A Revisão Tarifária Periódica (RTP) da Copel para 2026 esteve em discussão durante audiência pública promovida pela Agência Nacional de Energia Elétrica (Aneel), nesta quarta-feira (29), em Curitiba. Na ocasião, o Sistema FAEP, dezenas de presidentes de sindicatos rurais e agricultores de diversas regiões do Paraná questionaram a proposta de reajuste de 19,2% diante da realidade do meio rural. Isso porque, nos últimos anos, o setor agropecuário tem convivido com problemas frequentes no fornecimento de energia elétrica.
Os frequentes apagões no meio rural, que resultam no comprometimento da produção e em prejuízos financeiros aos produtores, foram lembrados pelo presidente do Sistema FAEP, Ágide Eduardo Meneguette. Na sua fala, o representante do setor agropecuário paranaense afirmou que o índice de reajuste é abusivo diante da realidade no fornecimento de energia elétrica no meio rural e demais setores produtivos.
“Quando falta energia, o prejuízo no meio rural é imediato. Isso se tornou corriqueiro, comprovando que os investimentos que a Copel diz ter feito não chegaram aos consumidores, principalmente no meio rural”, destaca Meneguette. “É preciso rever os investimentos feitos pela Copel, pois estão enganando a sociedade paranaense. O Sistema FAEP pede reajuste na tarifa que, no máximo, reponha a inflação do ano passado.
Não pode ser um reajuste escutando apenas os argumentos da Copel”, complementa.

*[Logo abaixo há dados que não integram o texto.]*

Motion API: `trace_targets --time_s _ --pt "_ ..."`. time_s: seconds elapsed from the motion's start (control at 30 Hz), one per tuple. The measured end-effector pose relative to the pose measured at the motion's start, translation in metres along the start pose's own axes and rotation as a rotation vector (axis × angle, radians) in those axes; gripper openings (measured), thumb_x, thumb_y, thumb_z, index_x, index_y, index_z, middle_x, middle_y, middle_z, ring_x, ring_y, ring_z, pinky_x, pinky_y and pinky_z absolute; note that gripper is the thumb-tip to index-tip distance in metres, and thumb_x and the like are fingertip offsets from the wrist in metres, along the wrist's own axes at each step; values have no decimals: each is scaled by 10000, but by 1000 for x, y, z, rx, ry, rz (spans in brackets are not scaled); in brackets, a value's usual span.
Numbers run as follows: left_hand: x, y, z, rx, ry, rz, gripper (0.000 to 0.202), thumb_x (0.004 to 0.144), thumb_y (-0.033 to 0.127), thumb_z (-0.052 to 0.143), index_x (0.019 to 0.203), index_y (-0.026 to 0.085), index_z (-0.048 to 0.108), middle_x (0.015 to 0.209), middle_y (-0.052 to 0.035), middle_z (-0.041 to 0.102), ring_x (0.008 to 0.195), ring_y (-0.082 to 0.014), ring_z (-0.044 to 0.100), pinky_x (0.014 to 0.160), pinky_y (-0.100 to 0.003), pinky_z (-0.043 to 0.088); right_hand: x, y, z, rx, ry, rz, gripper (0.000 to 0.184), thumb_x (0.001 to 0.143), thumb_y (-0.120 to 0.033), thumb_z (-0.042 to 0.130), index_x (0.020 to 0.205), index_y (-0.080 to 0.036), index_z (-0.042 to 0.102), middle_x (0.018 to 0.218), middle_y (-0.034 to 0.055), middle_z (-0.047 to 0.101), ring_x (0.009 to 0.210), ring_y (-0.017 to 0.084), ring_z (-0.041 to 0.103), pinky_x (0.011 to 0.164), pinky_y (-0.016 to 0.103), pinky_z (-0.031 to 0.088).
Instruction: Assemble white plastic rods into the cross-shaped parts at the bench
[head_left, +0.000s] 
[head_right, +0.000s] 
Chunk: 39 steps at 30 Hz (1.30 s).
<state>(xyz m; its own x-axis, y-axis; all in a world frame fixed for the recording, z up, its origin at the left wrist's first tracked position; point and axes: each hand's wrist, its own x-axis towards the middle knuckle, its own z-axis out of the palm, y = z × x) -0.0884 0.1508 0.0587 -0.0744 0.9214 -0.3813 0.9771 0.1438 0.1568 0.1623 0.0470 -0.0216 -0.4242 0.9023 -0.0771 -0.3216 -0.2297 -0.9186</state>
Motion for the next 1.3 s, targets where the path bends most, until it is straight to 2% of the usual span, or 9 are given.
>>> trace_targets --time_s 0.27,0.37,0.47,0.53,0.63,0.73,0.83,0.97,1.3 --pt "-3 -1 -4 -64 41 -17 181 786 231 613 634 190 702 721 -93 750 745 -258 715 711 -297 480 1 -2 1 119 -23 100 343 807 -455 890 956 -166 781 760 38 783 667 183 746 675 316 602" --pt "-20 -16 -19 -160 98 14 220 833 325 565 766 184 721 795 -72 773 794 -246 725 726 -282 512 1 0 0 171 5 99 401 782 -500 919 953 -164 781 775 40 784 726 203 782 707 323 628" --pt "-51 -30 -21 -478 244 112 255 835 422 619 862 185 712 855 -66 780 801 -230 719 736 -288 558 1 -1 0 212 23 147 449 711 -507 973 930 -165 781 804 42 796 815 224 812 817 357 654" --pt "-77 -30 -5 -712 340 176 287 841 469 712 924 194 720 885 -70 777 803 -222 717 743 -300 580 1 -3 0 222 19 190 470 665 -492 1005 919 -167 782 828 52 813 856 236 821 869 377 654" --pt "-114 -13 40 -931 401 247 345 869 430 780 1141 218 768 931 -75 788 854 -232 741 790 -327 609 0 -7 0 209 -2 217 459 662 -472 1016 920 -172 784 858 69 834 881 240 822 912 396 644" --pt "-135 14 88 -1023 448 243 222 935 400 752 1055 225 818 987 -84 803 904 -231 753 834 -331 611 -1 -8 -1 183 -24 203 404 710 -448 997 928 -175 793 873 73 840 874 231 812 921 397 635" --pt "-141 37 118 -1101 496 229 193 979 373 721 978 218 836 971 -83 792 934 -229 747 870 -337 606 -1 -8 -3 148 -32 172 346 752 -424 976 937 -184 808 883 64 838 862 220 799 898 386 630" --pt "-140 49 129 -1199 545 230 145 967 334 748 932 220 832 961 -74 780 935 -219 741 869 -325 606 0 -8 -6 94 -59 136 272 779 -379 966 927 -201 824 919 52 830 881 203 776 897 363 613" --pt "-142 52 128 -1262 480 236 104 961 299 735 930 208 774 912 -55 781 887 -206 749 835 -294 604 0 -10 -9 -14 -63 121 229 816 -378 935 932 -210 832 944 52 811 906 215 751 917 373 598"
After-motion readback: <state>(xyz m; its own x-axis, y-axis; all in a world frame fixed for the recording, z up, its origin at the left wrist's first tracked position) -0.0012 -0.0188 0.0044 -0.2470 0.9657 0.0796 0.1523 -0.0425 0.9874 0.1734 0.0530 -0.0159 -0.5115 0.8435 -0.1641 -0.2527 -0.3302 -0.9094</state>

A falta de qualidade no serviço prestado pela Copel fica comprovada no ranking de continuidade do serviço divulgado em abril, pela Aneel. A empresa ficou na 27ª posição nacional nesse modelo de comparação, uma das últimas entre todas as operadoras do Brasil. Isso é ainda mais preocupante diante do fato de que a Copel atende 5,2 milhões de unidades consumidoras, sendo 500 mil no meio rural, em 396 municípios do Estado.
Prejuízos na prática
O veterinário e representante dos sindicatos rurais do Sudoeste do Paraná, Luís Augusto Carniel, relatou os problemas e perdas de 42 produtores do município de Marmeleiro. Apenas em uma propriedade, um pecuarista de leite já registrou a queima de cinco motores de ordenhadeira e quatro de resfriadeira, contabilizando prejuízo de R$ 40 mil.
“O campo não tem o fornecimento de energia elétrica de que precisa. Falta estrutura para atender as demandas dos produtores. Não é justo que o consumidor pague mais por um serviço deficitário”, diz Carniel.
O presidente do Núcleo Regional dos Sindicatos do Norte e Noroeste do Paraná (Nurespar) e produtor de ovos, Arnaldo Cortez sofre com picos e ausência de energia, o que causa transtorno. Nesta semana, no dia 27, Cortez ficou sem energia das 8 da manhã até as 14 horas em sua propriedade, no município de Cruzeiro do Sul. Isso atrasou o processamento de ovos e, consequentemente, a entrega dos produtos nos supermercados da região.
“Os supermercados cobraram por esse atraso e isso gerou prejuízo financeiro no custo de produção”, afirma o presidente da Nurespar. “Quando pagamos, apenas queremos uma energia que chegue com qualidade, que atenda as necessidades dentro da porteira”, complementa.
Cenário semelhante ocorre no município de Rio Azul, que conta com 3.980 unidades consumidoras no meio rural. Os produtores rurais têm encontrado dificuldade na secagem do tabaco, principal produto agropecuário local.
“O fornecimento de energia tem piorado muito nos últimos anos. Atualmente, a situação está um caos, com horas consecutivas às escuras”, relata o presidente do Sindicato Rural de Rio Azul, Airton Rigo Moretto. “A limpeza das linhas ficou abandonada, a Copel se afastou do consumidor e a área rural está na UTI. Se a empresa investiu mal, o consumidor não pode pagar por isso. É imprudente falar de reajuste da tarifa”, questiona.
“Ao longo desta audiência pública, os nossos produtores rurais relataram como há uma lacuna entre o serviço real prestado e a qualidade dita pela Copel. Na minha propriedade, semana passada, tive três quedas de energia, prejudicando a secagem de frutas”, conta Mesaque Veres, presidente do Sindicato Rural de Irati. “Confirmar o reajuste de 19,2% é premiar o péssimo serviço da Copel”, finaliza.